Configure data splits and cross-validation in automated machine learning

In this article, you learn the different options for configuring training data and validation data splits along with cross-validation settings for your automated machine learning, automated ML, experiments.

In Azure Machine Learning, when you use automated ML to build multiple ML models, each child run needs to validate the related model by calculating the quality metrics for that model, such as accuracy or AUC weighted. These metrics are calculated by comparing the predictions made with each model with real labels from past observations in the validation data. Learn more about how metrics are calculated based on validation type.

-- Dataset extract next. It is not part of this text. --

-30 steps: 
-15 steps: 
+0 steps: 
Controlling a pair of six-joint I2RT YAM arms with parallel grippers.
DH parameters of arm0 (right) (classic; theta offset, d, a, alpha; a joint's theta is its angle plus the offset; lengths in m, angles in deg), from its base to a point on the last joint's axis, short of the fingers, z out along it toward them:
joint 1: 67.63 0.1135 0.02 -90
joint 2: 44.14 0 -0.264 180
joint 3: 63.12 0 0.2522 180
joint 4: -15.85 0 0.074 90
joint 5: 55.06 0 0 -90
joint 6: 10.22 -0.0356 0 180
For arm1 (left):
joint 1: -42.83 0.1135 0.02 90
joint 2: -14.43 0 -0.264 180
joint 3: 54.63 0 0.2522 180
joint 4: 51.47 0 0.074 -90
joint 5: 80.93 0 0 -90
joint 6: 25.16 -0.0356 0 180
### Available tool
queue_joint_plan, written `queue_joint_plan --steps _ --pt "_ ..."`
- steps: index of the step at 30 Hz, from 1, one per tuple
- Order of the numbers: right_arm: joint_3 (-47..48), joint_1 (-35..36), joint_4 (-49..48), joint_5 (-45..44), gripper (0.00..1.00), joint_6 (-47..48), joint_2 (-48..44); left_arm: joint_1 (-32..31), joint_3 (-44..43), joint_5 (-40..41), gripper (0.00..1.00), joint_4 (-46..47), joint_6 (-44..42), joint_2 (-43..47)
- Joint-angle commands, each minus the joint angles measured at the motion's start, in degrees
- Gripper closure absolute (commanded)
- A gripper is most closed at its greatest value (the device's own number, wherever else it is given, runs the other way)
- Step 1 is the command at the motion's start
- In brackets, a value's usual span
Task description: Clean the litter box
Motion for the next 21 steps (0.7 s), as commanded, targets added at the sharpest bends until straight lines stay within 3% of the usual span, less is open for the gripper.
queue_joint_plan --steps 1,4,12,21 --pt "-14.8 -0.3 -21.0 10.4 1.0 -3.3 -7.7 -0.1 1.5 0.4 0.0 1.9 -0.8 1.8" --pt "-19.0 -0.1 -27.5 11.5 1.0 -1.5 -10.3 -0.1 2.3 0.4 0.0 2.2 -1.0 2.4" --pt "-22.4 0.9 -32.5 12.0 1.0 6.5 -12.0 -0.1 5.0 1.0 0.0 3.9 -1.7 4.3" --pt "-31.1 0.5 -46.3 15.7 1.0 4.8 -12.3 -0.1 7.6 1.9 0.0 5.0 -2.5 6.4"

Automated ML experiments perform model validation automatically. The following sections describe how you can further customize validation settings with the Azure Machine Learning Python SDK.

For a low-code or no-code experience, see Create your automated machine learning experiments in Azure Machine Learning studio.

Note

The studio currently supports training and validation data splits as well as cross-validation options, but it does not support specifying individual data files for your validation set.

Prerequisites

For this article you need,

Default data splits and cross-validation in machine learning

Use the AutoMLConfig object to define your experiment and training settings. In the following code snippet, notice that only the required parameters are defined, that is the parameters for n_cross_validations or validation_data are not included.

data = "https://automlsamplenotebookdata.blob.core.windows.net/automl-sample-notebook-data/creditcard.csv"

dataset = Dataset.Tabular.from_delimited_files(data)

automl_config = AutoMLConfig(compute_target = aml_remote_compute,
                             task = 'classification',
                             primary_metric = 'AUC_weighted',
                             training_data = dataset,
                             label_column_name = 'Class'
                            )

If you do not explicitly specify either a validation_data or n_cross_validations parameter, automated ML applies default techniques depending on the number of rows provided in the single dataset training_data:

Training data size Validation technique
Larger than 20,000 rows Train/validation data split is applied. The default is to take 10% of the initial training data set as the validation set. In turn, that validation set is used for metrics calculation.
Smaller than 20,000 rows Cross-validation approach is applied. The default number of folds depends on the number of rows.
If the dataset is less than 1,000 rows, 10 folds are used.
If the rows are between 1,000 and 20,000, then three folds are used.

Provide validation data

In this case, you can either start with a single data file and split it into training data and validation data sets or you can provide a separate data file for the validation set. Either way, the validation_data parameter in your AutoMLConfig object assigns which data to use as your validation set. This parameter only accepts data sets in the form of an Azure Machine Learning dataset or pandas dataframe.

Note

The validation_data parameter requires the training_data and label_column_name parameters to be set as well. You can only set one validation parameter, that is you can only specifiy either validation_data or n_cross_validations, not both.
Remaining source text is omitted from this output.